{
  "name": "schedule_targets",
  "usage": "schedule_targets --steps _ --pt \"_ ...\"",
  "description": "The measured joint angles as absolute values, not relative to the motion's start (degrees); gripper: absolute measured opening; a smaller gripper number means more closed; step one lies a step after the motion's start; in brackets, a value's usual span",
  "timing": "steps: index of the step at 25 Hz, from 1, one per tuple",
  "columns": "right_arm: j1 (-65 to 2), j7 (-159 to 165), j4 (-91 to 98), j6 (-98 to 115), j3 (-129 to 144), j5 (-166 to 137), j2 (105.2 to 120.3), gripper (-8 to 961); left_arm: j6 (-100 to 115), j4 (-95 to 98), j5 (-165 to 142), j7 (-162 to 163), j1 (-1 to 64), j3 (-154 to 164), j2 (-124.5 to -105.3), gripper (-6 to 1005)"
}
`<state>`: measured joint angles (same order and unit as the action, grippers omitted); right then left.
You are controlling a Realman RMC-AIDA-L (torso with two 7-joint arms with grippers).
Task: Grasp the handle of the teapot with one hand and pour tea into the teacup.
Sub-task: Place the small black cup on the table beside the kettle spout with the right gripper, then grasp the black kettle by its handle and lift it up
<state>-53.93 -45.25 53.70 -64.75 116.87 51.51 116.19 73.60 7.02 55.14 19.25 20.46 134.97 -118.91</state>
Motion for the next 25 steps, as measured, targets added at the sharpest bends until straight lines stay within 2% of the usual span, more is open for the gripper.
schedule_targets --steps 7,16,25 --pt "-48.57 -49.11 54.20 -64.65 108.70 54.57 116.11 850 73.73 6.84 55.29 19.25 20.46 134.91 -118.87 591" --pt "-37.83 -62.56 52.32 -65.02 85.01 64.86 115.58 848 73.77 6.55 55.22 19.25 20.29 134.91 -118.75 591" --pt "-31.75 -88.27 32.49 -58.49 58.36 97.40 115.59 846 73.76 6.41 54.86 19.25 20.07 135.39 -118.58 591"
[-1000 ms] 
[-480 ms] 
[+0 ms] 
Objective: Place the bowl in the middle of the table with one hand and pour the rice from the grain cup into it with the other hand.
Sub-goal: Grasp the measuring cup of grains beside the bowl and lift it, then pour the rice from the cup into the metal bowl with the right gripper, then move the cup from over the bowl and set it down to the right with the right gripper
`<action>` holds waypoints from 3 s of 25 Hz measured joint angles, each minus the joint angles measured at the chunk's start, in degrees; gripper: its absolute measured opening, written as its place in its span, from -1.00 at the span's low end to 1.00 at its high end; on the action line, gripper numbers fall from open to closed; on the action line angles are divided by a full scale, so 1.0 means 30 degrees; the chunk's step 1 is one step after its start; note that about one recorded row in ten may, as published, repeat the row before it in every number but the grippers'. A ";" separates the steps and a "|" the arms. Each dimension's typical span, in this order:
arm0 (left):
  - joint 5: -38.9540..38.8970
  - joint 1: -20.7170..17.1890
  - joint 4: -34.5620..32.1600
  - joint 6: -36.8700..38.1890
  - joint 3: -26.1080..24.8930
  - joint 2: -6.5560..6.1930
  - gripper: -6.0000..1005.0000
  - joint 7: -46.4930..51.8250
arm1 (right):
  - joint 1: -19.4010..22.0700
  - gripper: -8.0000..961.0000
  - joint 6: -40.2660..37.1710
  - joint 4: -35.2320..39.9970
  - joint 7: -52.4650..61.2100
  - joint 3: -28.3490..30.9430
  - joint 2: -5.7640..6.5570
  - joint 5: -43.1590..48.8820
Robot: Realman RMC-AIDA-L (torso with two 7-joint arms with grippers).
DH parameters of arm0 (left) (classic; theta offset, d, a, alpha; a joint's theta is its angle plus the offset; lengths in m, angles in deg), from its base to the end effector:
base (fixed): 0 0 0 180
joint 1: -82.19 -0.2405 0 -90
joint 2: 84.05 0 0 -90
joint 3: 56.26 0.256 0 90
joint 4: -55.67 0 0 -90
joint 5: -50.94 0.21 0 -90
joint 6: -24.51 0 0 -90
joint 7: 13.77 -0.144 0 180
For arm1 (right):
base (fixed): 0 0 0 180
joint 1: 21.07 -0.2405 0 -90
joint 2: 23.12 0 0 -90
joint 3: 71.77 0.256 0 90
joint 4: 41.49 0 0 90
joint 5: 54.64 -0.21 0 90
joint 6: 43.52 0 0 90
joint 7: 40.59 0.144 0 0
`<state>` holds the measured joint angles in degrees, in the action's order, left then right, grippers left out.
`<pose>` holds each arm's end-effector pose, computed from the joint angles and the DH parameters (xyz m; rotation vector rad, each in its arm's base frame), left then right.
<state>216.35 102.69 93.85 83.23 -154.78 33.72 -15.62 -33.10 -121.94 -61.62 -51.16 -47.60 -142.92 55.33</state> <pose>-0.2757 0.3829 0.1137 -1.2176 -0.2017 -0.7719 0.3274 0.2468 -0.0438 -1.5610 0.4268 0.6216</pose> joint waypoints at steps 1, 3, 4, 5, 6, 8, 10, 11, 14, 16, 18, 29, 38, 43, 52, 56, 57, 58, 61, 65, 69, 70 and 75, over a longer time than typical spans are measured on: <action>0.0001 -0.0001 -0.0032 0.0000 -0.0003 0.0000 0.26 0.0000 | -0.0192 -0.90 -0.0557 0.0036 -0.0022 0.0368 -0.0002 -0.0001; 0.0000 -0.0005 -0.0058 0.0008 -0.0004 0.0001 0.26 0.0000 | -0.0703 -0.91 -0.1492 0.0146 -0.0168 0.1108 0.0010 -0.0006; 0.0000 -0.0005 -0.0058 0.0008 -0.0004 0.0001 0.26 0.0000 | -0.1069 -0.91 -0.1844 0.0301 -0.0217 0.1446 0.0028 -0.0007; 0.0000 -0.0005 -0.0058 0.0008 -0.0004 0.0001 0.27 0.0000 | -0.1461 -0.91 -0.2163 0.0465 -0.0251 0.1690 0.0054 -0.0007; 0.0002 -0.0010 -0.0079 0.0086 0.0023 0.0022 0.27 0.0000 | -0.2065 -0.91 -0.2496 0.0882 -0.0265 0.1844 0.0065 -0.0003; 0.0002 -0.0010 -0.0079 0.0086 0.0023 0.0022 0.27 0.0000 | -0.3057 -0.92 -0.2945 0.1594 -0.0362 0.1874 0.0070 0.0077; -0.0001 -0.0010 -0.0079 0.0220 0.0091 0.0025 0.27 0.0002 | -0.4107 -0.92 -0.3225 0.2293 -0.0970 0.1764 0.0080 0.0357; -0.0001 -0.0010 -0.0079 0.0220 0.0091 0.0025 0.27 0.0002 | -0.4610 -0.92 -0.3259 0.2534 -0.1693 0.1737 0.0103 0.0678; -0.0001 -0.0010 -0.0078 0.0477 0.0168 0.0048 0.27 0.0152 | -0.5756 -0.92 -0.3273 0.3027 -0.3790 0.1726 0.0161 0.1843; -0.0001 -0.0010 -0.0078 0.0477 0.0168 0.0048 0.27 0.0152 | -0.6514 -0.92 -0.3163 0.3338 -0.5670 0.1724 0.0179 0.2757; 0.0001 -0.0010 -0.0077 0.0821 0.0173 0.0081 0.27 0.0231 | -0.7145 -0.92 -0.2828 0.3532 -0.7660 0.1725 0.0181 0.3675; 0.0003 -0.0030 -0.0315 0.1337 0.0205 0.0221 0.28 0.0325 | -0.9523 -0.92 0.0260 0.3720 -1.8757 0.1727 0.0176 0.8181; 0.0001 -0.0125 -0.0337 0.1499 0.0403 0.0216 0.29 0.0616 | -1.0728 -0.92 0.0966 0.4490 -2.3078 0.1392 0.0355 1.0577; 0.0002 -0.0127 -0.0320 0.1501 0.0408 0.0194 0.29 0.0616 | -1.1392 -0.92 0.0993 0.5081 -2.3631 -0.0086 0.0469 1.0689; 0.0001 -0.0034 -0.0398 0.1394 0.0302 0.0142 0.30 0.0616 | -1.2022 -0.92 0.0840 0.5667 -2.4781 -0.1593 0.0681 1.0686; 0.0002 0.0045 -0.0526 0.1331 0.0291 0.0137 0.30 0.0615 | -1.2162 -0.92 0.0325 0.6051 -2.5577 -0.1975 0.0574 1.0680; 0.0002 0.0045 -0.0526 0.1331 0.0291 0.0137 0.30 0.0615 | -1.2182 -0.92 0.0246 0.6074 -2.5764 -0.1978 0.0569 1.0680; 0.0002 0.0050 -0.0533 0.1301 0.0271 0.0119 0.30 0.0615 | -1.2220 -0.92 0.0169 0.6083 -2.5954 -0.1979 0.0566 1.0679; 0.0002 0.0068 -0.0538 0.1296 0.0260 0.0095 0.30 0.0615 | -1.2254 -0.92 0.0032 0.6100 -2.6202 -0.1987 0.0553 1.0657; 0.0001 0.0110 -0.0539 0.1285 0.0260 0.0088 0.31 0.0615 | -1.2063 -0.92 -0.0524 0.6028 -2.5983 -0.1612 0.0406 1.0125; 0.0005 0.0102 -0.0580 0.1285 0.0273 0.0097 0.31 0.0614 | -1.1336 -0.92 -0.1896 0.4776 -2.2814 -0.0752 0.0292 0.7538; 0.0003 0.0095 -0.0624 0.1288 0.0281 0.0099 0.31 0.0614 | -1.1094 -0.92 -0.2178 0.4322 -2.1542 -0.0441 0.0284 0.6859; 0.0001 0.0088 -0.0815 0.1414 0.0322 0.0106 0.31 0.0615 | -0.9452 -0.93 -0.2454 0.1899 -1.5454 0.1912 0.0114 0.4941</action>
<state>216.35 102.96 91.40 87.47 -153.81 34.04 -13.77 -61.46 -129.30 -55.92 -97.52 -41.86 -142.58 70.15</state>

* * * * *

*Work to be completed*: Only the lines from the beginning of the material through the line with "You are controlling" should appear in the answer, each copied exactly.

*Task solution*:
{
  "name": "schedule_targets",
  "usage": "schedule_targets --steps _ --pt \"_ ...\"",
  "description": "The measured joint angles as absolute values, not relative to the motion's start (degrees); gripper: absolute measured opening; a smaller gripper number means more closed; step one lies a step after the motion's start; in brackets, a value's usual span",
  "timing": "steps: index of the step at 25 Hz, from 1, one per tuple",
  "columns": "right_arm: j1 (-65 to 2), j7 (-159 to 165), j4 (-91 to 98), j6 (-98 to 115), j3 (-129 to 144), j5 (-166 to 137), j2 (105.2 to 120.3), gripper (-8 to 961); left_arm: j6 (-100 to 115), j4 (-95 to 98), j5 (-165 to 142), j7 (-162 to 163), j1 (-1 to 64), j3 (-154 to 164), j2 (-124.5 to -105.3), gripper (-6 to 1005)"
}
`<state>`: measured joint angles (same order and unit as the action, grippers omitted); right then left.
You are controlling a Realman RMC-AIDA-L (torso with two 7-joint arms with grippers).

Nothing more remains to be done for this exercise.